Clinical Trials Logo

Clinical Trial Details — Status: Completed

Administrative data

NCT number NCT02657603
Other study ID # H-15016829
Secondary ID
Status Completed
Phase N/A
First received January 11, 2016
Last updated October 18, 2017
Start date January 2016
Est. completion date March 2016

Study information

Verified date October 2017
Source Hillerod Hospital, Denmark
Contact n/a
Is FDA regulated No
Health authority
Study type Interventional

Clinical Trial Summary

This is a single center, randomized, blinded trial in healthy volunteers. The volunteers will receive bilateral placement of the new catheter corresponding to the adductor canal. Each volunteer will have a catheter placed in the adductor canal in both legs. The catheters are randomized to be placed either in the long-axis or short-axis plane of the adductor canal. Both catheters will be injected with local analgesics (LA). Allocation will be blinded to the volunteer and the investigator assessing sensory function. The volunteers will be sent home with the catheter in situ and return the following day. Injection with LA is repeated and sensory function is tested again. Furthermore catheter position is determined with ultrasound during injection. If sensory function is not affected by injection of LA then the catheter is visualized with ultrasound and repositioned followed by a second injection of LA and subsequent assessment of sensory function


Description:

3.2.1 Allocation concealment The volunteers are randomized using sealed opaque envelopes with a 1:1 ratio. The randomization defines which leg will be used for insertion of a catheter in the long-axis plane and which leg will be used for insertion in the short-axis plane of the adductor canal. The envelopes are prepared by health personnel with no relation to the study based on a computer-generated list.

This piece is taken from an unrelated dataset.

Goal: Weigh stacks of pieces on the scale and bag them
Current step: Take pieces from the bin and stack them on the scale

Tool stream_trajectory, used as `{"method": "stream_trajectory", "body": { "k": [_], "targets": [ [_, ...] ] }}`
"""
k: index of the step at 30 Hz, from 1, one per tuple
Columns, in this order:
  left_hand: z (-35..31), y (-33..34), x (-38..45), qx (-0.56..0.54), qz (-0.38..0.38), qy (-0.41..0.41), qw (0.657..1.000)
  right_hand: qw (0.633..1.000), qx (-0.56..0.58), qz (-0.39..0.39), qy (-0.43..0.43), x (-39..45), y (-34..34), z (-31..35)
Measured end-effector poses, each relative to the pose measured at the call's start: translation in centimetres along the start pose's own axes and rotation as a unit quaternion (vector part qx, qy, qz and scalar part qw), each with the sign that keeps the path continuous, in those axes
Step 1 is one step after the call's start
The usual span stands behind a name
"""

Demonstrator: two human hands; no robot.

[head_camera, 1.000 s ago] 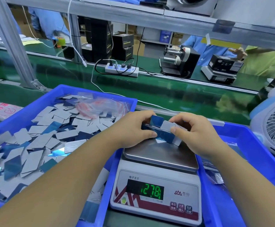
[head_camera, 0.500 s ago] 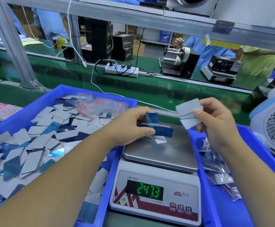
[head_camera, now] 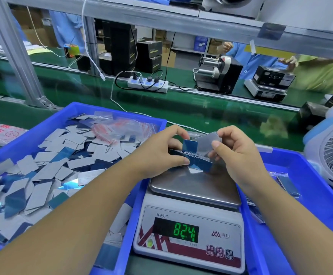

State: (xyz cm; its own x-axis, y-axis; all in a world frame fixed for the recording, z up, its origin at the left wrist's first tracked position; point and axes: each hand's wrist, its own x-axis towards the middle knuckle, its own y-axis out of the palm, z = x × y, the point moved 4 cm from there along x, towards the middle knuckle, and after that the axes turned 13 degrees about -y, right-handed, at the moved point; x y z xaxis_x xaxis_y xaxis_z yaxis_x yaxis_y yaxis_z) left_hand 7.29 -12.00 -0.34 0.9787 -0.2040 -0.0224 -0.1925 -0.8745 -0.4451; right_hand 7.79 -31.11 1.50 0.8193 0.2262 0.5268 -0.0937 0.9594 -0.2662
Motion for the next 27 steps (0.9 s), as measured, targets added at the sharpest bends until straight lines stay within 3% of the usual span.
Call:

3.2.2 Blinding Volunteers will be blinded to allocation. An opaque sterile draping will be used for insertion to prevent volunteers from observing the catheter insertion. After insertion the catheters will be covered with bandages to prevent unblinding of the volunteers. The investigator responsible for insertion of the catheters will leave the room after insertion and a separate assessor blinded to allocation will perform outcome assessments. On day 2 the investigator responsible for primary insertion will assess catheter position with ultra-sound (US), record a video for the assessors, injection of local anesthetics and cover the catheter in bandages. A separate blinded assessor will again perform the outcome assessment

3.2.3 Execution During catheter placement the volunteers are monitored using pulse oximetry and a secure intravenous access is obtained. A baseline sensory assessment is performed where cold sensation on the medial side of the lower leg is tested using alcohol swabs.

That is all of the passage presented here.